Task to carry out -
The first line of the entries through the line bearing "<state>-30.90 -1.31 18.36": copy these lines exactly and return nothing else.

Items from a data source:

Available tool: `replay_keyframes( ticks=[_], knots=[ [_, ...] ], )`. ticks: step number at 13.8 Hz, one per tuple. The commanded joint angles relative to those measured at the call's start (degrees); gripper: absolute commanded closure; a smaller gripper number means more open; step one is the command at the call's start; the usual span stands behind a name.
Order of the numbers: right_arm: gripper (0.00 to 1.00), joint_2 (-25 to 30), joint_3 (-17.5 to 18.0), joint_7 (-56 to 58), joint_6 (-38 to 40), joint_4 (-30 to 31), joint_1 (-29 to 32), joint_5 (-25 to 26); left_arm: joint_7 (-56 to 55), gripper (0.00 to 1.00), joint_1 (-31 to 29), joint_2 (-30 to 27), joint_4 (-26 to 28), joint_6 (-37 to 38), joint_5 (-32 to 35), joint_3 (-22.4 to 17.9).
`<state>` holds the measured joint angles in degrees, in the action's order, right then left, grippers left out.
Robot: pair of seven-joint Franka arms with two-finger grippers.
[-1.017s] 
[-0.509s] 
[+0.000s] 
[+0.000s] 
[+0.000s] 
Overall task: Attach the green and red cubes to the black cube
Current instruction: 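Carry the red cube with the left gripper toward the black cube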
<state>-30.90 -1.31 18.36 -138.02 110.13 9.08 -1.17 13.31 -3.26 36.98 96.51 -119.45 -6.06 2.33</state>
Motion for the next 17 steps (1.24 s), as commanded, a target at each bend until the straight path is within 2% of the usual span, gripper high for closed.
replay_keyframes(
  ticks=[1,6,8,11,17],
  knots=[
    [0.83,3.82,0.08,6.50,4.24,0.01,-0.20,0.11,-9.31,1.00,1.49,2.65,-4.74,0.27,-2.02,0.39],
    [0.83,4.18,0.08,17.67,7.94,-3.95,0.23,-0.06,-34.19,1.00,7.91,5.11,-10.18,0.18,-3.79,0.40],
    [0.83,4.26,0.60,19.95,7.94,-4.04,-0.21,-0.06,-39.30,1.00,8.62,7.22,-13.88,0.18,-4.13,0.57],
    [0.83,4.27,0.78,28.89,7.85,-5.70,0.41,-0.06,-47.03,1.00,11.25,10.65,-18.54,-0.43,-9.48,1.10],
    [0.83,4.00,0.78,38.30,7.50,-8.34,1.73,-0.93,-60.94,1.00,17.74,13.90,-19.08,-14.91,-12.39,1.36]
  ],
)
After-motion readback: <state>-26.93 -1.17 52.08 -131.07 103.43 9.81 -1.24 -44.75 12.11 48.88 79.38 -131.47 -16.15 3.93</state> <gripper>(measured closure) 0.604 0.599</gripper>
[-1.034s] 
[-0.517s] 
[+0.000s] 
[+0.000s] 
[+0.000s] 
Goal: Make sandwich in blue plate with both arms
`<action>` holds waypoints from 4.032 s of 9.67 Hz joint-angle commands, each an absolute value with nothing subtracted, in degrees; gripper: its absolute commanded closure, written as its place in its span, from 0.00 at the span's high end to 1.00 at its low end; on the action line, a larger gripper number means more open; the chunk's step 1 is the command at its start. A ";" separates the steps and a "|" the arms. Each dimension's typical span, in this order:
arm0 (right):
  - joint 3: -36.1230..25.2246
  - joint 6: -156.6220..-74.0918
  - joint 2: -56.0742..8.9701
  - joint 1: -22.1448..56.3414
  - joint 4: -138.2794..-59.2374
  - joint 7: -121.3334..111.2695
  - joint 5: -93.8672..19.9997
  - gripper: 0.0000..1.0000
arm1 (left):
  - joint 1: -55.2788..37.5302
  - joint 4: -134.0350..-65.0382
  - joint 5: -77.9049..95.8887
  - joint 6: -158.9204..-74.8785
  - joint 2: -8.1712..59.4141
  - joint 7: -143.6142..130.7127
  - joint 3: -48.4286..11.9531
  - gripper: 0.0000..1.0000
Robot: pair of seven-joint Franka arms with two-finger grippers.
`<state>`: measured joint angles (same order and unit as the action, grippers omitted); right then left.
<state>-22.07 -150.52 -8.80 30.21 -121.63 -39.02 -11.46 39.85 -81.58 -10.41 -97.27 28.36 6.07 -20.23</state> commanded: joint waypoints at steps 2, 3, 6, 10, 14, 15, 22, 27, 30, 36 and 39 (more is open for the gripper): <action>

Task solution -
Available tool: `replay_keyframes( ticks=[_], knots=[ [_, ...] ], )`. ticks: step number at 13.8 Hz, one per tuple. The commanded joint angles relative to those measured at the call's start (degrees); gripper: absolute commanded closure; a smaller gripper number means more open; step one is the command at the call's start; the usual span stands behind a name.
Order of the numbers: right_arm: gripper (0.00 to 1.00), joint_2 (-25 to 30), joint_3 (-17.5 to 18.0), joint_7 (-56 to 58), joint_6 (-38 to 40), joint_4 (-30 to 31), joint_1 (-29 to 32), joint_5 (-25 to 26); left_arm: joint_7 (-56 to 55), gripper (0.00 to 1.00), joint_1 (-31 to 29), joint_2 (-30 to 27), joint_4 (-26 to 28), joint_6 (-37 to 38), joint_5 (-32 to 35), joint_3 (-22.4 to 17.9).
`<state>` holds the measured joint angles in degrees, in the action's order, right then left, grippers left out.
Robot: pair of seven-joint Franka arms with two-finger grippers.
[-1.017s] 
[-0.509s] 
[+0.000s] 
[+0.000s] 
[+0.000s] 
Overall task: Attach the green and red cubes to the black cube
Current instruction: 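Carry the red cube with the left gripper toward the black cube
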<state>-30.90 -1.31 18.36 -138.02 110.13 9.08 -1.17 13.31 -3.26 36.98 96.51 -119.45 -6.06 2.33</state>

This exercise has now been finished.